## EXERCISE BRIEF
Throughout the material below, how many lines include the string "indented"? Reply with only the number.
++++++++
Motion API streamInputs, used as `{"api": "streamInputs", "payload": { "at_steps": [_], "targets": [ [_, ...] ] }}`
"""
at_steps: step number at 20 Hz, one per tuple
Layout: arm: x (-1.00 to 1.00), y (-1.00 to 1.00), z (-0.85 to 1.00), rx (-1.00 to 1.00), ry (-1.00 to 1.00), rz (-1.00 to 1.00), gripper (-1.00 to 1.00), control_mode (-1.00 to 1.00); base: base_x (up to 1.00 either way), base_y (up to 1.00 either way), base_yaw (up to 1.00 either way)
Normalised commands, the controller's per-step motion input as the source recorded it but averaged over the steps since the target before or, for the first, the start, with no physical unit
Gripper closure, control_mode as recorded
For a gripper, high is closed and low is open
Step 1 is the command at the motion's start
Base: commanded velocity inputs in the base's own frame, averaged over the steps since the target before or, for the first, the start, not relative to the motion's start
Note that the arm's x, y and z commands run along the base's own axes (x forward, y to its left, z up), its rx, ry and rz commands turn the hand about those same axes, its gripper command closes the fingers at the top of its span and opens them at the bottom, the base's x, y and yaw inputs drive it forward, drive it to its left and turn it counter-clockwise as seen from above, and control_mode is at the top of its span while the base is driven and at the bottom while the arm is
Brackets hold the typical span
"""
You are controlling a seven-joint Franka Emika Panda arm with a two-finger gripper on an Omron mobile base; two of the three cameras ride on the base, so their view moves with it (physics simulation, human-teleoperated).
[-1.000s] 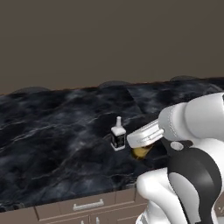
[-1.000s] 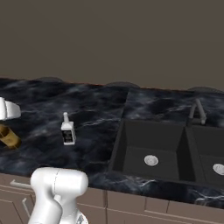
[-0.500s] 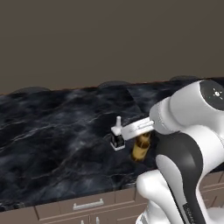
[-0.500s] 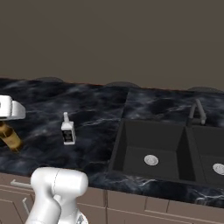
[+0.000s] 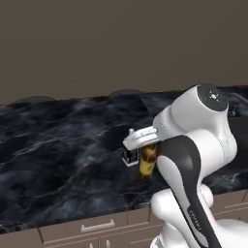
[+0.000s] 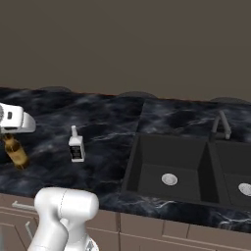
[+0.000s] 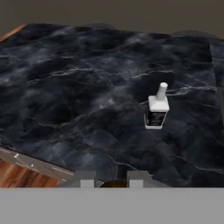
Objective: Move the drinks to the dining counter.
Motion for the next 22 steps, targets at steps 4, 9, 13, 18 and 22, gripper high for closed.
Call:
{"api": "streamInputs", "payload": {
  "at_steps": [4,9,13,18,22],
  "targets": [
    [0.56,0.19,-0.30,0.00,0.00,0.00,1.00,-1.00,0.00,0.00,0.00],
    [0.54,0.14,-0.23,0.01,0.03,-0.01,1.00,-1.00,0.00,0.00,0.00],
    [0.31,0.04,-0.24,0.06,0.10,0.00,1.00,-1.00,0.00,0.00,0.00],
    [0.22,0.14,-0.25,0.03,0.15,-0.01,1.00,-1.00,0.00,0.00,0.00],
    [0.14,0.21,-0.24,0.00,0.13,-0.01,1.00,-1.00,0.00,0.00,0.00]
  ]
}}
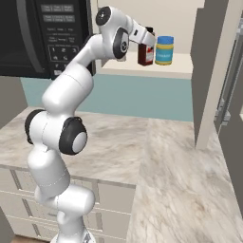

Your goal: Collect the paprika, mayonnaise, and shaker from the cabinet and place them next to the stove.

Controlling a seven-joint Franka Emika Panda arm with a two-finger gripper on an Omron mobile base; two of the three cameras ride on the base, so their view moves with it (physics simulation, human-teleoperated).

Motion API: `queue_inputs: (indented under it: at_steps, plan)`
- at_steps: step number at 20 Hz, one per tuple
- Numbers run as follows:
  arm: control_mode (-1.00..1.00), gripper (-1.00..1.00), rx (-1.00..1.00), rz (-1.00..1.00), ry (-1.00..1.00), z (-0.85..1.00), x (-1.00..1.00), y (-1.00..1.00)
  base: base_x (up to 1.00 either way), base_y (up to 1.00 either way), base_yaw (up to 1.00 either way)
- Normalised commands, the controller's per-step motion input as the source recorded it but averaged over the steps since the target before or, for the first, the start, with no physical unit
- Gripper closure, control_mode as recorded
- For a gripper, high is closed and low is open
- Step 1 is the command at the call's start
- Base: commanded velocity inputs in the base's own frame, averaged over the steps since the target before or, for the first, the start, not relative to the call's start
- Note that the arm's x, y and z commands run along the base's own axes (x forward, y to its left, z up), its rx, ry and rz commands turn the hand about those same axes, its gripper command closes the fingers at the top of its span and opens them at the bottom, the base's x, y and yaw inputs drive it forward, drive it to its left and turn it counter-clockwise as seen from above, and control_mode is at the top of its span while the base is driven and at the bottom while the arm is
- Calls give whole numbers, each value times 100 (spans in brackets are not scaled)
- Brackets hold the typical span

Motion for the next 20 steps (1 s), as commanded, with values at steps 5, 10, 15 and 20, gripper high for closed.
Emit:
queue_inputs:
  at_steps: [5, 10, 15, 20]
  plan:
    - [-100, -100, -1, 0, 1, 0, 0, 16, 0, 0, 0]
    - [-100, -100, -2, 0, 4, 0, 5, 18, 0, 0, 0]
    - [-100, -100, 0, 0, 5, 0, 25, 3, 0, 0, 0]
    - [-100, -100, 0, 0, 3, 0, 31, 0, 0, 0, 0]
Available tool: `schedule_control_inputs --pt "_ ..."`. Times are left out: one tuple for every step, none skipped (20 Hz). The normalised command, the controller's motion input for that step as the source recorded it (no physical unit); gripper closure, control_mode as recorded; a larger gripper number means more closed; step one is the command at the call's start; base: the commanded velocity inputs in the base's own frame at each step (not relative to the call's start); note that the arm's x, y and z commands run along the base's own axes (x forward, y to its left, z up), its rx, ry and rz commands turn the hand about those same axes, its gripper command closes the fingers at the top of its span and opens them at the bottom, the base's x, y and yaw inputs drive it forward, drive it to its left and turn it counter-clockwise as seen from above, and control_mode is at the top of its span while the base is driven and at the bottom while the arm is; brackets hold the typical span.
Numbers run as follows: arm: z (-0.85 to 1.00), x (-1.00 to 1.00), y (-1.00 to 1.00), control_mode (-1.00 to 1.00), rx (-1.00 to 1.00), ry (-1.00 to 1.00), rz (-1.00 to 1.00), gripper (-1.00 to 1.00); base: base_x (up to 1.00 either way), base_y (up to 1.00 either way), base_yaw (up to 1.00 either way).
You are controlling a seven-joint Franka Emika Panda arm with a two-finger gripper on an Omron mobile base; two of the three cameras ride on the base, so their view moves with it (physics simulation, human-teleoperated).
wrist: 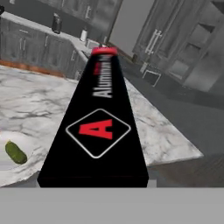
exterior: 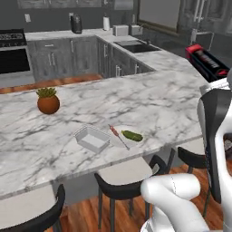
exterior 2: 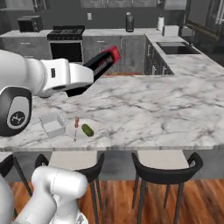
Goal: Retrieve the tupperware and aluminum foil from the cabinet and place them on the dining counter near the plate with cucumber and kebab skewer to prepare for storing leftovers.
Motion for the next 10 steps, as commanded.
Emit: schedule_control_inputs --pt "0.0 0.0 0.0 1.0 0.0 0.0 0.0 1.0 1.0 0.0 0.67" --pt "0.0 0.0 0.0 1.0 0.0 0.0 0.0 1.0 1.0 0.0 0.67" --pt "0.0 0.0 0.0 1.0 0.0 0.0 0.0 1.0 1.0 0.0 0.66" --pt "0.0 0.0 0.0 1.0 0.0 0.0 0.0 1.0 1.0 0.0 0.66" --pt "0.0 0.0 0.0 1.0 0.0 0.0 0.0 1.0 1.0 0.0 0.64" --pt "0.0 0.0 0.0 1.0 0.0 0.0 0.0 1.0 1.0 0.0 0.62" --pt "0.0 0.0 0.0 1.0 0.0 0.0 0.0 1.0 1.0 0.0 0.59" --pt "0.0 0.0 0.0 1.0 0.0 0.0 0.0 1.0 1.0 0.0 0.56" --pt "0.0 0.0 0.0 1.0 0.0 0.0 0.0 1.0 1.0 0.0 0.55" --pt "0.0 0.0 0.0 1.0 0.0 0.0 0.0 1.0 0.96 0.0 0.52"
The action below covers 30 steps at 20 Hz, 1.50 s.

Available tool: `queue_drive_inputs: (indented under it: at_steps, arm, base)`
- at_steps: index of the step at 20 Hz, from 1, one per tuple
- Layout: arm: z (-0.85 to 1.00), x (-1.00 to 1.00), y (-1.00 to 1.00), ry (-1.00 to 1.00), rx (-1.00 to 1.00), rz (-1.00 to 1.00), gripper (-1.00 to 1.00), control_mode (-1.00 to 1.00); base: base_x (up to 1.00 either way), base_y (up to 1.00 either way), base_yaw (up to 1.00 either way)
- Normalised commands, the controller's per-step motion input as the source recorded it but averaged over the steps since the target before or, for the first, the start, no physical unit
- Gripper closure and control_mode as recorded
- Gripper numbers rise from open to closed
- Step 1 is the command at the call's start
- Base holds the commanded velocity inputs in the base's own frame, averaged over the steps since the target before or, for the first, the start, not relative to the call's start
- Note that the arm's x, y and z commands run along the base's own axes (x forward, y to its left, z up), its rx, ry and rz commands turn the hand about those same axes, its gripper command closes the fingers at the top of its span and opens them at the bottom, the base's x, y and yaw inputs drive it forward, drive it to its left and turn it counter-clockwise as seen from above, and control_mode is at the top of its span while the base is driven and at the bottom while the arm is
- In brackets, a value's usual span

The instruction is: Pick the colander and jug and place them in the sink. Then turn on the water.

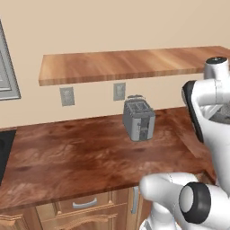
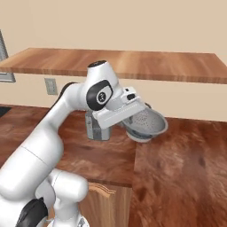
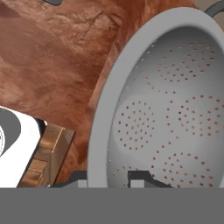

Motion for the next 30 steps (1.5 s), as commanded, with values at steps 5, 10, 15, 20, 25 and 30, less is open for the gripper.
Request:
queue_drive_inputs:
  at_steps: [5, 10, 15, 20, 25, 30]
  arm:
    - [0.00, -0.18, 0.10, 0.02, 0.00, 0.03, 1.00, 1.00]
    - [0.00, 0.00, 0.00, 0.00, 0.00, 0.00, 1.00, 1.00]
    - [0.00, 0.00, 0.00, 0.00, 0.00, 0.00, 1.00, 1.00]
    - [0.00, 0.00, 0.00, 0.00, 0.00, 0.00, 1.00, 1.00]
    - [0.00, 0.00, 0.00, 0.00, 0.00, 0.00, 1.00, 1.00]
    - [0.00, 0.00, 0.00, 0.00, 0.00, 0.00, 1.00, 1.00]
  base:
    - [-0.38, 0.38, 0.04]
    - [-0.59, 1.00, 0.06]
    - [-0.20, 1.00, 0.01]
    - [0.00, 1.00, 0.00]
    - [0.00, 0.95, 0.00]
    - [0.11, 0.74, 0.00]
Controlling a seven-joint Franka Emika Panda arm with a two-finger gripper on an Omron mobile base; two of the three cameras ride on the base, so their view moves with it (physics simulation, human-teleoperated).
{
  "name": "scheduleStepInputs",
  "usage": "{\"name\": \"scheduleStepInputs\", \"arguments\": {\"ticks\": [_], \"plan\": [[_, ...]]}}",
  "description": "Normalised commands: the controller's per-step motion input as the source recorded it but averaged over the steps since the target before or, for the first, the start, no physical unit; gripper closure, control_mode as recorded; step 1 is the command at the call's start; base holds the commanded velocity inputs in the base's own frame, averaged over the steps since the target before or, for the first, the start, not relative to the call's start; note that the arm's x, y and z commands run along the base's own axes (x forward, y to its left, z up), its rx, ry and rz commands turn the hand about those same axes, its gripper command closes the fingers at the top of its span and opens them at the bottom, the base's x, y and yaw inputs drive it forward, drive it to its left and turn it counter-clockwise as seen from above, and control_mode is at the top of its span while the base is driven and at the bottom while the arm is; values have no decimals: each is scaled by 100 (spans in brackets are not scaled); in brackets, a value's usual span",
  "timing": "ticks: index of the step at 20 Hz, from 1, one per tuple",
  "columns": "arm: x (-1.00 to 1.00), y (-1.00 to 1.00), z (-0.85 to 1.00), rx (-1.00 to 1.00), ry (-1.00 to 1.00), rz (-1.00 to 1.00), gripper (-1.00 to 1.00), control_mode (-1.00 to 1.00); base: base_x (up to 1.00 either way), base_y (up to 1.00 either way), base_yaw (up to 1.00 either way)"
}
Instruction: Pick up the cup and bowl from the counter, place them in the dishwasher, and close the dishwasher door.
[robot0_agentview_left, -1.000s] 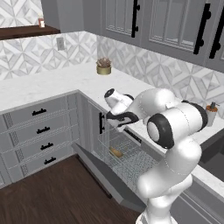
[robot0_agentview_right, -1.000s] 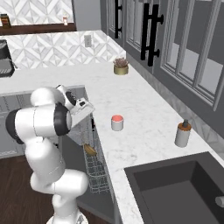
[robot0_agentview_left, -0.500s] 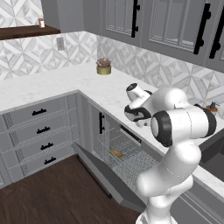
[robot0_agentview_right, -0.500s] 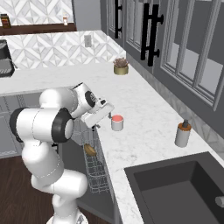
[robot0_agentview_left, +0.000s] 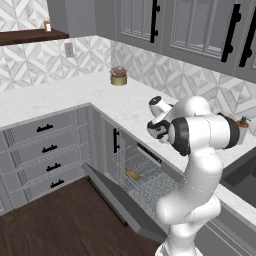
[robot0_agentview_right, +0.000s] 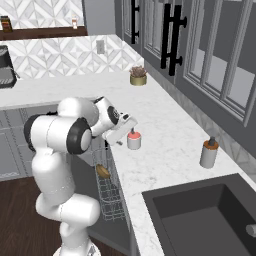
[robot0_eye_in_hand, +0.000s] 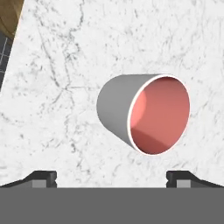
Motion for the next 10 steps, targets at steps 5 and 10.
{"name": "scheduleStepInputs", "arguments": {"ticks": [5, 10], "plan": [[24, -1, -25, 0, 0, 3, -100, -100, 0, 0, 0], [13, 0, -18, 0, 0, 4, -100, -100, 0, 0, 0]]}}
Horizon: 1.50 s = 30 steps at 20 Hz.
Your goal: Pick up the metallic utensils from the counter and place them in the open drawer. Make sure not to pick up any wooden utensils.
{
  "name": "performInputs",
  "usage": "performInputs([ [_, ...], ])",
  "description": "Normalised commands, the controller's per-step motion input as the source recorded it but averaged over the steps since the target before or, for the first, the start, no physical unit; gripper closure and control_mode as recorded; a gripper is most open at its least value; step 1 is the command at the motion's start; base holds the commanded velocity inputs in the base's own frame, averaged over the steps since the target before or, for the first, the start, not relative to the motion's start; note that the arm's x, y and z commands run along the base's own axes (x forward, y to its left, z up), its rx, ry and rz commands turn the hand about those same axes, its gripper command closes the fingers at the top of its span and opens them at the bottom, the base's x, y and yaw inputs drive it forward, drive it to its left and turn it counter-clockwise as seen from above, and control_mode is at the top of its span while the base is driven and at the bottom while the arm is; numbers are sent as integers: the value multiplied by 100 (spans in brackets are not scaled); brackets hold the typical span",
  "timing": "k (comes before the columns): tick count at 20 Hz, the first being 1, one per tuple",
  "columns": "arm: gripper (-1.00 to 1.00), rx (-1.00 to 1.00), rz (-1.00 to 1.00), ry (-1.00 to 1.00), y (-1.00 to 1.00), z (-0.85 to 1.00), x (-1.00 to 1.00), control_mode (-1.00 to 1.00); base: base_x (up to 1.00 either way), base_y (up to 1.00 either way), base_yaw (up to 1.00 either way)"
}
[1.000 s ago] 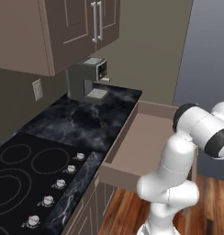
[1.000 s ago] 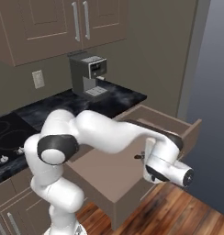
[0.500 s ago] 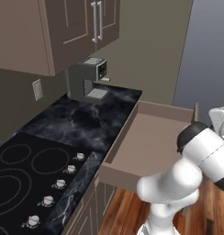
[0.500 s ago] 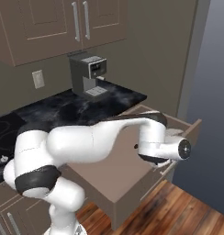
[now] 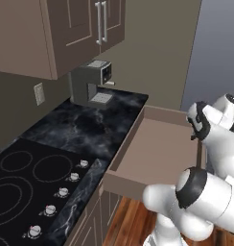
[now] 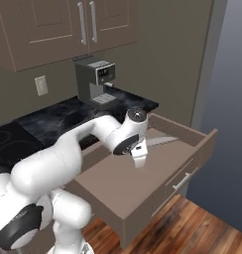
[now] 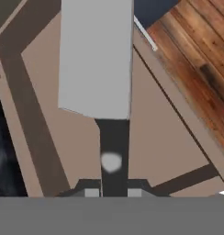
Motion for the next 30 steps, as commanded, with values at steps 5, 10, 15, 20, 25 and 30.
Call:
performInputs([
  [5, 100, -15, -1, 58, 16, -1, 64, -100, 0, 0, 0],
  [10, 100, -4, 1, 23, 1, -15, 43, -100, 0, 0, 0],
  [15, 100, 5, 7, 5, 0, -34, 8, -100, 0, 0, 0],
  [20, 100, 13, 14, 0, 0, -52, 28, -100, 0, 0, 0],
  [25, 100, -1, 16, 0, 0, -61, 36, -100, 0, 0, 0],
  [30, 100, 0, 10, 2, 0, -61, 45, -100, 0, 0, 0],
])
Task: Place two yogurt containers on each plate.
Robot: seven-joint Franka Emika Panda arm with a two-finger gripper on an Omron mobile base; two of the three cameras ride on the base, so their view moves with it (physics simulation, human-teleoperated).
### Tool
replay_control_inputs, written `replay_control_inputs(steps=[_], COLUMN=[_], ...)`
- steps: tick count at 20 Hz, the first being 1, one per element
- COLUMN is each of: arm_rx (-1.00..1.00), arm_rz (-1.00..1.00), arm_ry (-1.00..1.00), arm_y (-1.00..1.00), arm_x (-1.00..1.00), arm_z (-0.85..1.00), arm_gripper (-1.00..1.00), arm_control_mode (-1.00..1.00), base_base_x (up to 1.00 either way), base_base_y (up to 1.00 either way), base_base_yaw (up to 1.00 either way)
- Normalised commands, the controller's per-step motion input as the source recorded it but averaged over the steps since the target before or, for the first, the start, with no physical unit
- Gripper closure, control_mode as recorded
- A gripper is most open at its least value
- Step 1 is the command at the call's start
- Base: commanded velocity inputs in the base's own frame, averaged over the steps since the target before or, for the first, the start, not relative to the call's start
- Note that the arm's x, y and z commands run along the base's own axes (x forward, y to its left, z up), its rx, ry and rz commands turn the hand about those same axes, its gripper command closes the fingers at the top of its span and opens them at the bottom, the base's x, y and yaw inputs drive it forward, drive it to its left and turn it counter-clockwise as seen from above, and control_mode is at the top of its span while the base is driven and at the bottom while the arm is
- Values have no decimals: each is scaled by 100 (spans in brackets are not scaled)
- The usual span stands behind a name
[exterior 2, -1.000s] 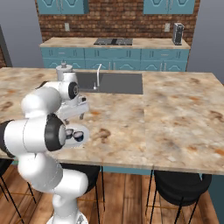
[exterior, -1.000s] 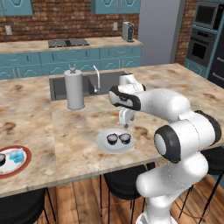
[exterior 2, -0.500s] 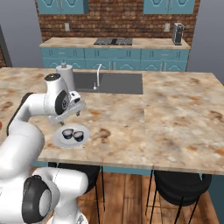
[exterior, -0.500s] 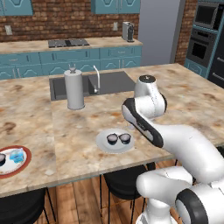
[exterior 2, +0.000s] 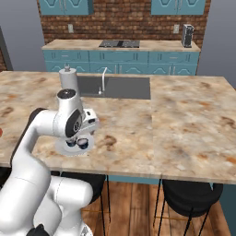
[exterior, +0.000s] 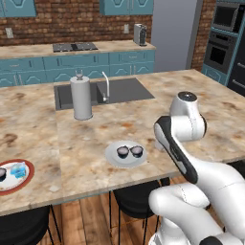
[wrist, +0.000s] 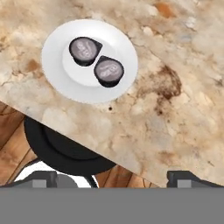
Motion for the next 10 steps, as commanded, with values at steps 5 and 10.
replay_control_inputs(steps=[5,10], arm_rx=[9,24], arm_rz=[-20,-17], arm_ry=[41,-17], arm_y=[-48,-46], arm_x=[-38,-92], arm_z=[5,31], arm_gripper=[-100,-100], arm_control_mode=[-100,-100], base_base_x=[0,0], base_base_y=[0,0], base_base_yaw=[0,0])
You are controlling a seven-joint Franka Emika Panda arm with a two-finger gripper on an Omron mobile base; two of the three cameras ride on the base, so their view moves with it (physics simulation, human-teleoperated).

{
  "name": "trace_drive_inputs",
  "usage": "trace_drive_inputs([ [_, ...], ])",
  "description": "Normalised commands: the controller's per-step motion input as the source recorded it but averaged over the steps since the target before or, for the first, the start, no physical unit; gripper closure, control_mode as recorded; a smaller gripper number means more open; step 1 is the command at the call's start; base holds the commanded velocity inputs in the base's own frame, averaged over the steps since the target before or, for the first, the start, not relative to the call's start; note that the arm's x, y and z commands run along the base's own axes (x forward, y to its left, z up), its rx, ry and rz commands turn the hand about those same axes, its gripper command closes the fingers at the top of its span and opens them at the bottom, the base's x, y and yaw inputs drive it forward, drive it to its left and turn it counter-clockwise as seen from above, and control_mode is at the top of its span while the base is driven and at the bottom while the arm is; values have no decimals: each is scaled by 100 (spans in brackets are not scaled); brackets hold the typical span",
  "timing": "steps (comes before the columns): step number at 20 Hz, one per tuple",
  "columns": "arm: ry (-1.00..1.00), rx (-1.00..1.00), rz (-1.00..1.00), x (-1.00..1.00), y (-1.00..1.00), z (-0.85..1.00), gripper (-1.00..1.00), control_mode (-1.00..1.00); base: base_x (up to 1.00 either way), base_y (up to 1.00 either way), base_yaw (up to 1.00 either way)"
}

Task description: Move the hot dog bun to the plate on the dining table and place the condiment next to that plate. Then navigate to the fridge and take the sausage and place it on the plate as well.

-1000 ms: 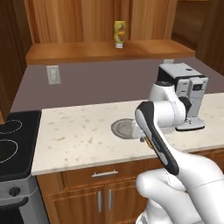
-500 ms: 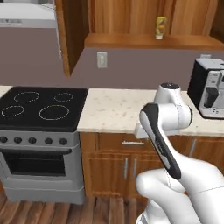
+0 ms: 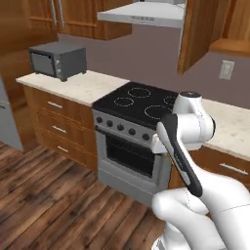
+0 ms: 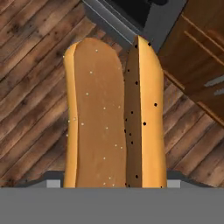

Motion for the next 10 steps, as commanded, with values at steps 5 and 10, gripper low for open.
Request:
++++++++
## TASK RESULT
2